Chet was both annoyed and distracted, still holding an Xbox controller, a wireless headset bracketing his neck. She could hear distant gunfire, but it was clearly video-game gun fire in his headphones, not anything paramilitary happening out in the streets behind his place.
"Nope," he confirmed "No Black-Ops SWAT team. No nothing. My neighborhood is both as crappy and quiet as ever. Yours?"
Lizzie said nothing.
"No extermination squads there either? Swell. Look: I'm sorta in the middle of some stuff." He lifted the controller to tap the headset. "I really gotta--"
"Chet," she said, "Bram and I are leaving town."
He muttered "Gimme a sec, guys" into the little mic curving out from the left ear cup, then pulled the headset off his neck and set both it and the controller on top of a chair next to the door, piled high with ignored mail. He stepped out onto the porch, leaving the door ajar. "What? Over a SWAT team that wasn't there?"
"No. We decided a long time ago that we were going to split town before . . . at the . . . at the end. But now, also, yes: Because of the SWAT teams that aren't there, and the ones that are, and all the craziness. Something is building up around here."
She gestured around her, but meant more than just Chet's neighborhood.
Chet was nodding. "OK," Chet said, clearly hemming and hawing. "I see that. And I agree."
"So come with us out of town. You don't gotta go where we're going, but at least go somewhere less . . . fraught."
There was a long pause.
"Yeeeeah, you know, sis I've . . . Got things to do this week. Around town. Just gonna chill."
"Here."
"Yeah."
"In a city that's devolving into a rolling paranoid dumpster fire?"
"Yeah."
"'cause Granny Gin told you your numbers?"
Chet said nothing. His eyes drifted away, down to the splintery porch boards to the left of Lizzie's feet.
"When?" she asked.
Chet continued to say nothing.
Then broke. "A long time from now."
Lizzie rolled her eyes. "No, jackass, not when are you going to die: When did she tell you your expiration date?" It wasn't until then that Lizzie discovered she was furious, and she didn't even know why or at whom.
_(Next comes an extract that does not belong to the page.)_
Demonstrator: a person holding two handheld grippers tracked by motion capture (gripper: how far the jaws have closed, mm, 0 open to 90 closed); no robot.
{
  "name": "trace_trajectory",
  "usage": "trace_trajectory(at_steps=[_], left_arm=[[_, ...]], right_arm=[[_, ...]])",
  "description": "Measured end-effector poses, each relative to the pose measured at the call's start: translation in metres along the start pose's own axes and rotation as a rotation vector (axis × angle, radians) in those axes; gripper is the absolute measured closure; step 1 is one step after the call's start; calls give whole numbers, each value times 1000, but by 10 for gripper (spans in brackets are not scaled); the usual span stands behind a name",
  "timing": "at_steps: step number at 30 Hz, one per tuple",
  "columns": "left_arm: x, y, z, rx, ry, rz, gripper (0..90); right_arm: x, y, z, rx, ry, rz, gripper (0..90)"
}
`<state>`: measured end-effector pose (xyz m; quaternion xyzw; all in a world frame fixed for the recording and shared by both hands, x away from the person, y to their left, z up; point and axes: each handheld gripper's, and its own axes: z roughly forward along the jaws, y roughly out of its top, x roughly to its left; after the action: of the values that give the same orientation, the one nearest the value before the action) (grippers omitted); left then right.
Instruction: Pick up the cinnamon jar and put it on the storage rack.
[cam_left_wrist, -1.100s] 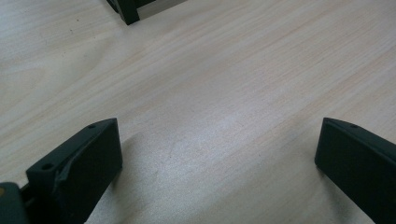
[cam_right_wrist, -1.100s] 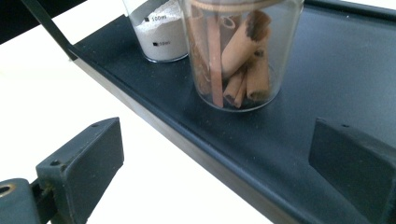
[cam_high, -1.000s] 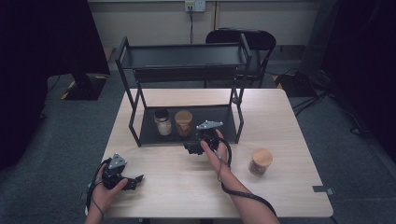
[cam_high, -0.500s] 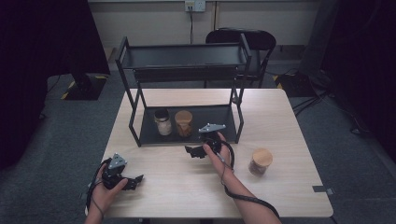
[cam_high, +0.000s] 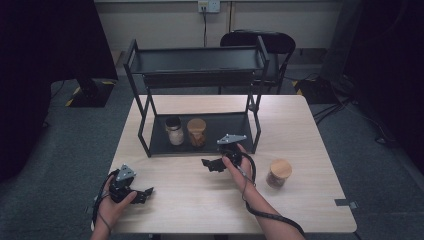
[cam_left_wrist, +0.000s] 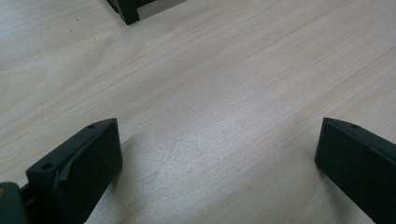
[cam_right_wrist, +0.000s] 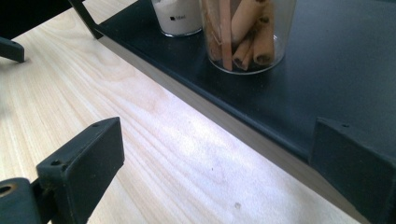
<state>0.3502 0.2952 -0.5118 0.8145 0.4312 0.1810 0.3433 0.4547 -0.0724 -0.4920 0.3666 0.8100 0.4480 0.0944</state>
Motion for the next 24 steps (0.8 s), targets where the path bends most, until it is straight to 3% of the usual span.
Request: trace_trajectory(at_steps=[24], left_arm=[[0,0,0,0,0,0,2]], right_arm=[[-2,-2,-22,4,2,-5,22]])
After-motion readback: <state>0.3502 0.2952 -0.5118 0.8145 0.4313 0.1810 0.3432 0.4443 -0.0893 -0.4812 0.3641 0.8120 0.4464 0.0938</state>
She was furious with the universe. She was furious, full stop, the verb more of an equal sign than a simple state of being. She was a Fury, a chthonic deity, every breath a vengeance.
Another long silence from Chet, then: "When I asked. When we were kids. After you told me she'd told you."
"After you promised you'd never ask."
Chet was silent again, nodding. Then he looked up, finally meeting her eyes. He was angry, too: "After you made me promise to never ask. You know, you and Granny Gin are just exactly alike: You run everyone's life around--even your own--as though knowing is the same as knowing best."
"And now you're gonna ditch me in the final hour, baby bro?"
She suddenly saw that he was desperately enraged.
"I know you're going through a lot right now, sister-my-sister, so I'm not gonna beat around the bush: Have you spared a single goddamn second to wonder how it's been for me to know my amazing sister--who was gonna die young, no matter what--isn't even gonna survive the whole season of iZombie?"
She clearly had not considered this.
"Or, hell, did you ever think about Bram? It's a little tough to argue that falling in with Clan Bradford has been champagne and roses for that dude."
She was speechless.
"Yeah, so, I'm not coming out to play. I got this important hostage recovery scenario and they need their star sledge. Also, you've got messed up priorities."
Lizzie clenched her jaw, shaking her head. She could not continue looking at him. He stepped back inside and closed the door. A few minutes later she started home.
Back at her brownstone she sat in their little balcony and looked out at nothing in particular until Bram came home with a roasting chicken, a bottle of very cheap wine, and a determination to master both Mark Bittman's roast chicken recipe and the proper carving of the roasted bird.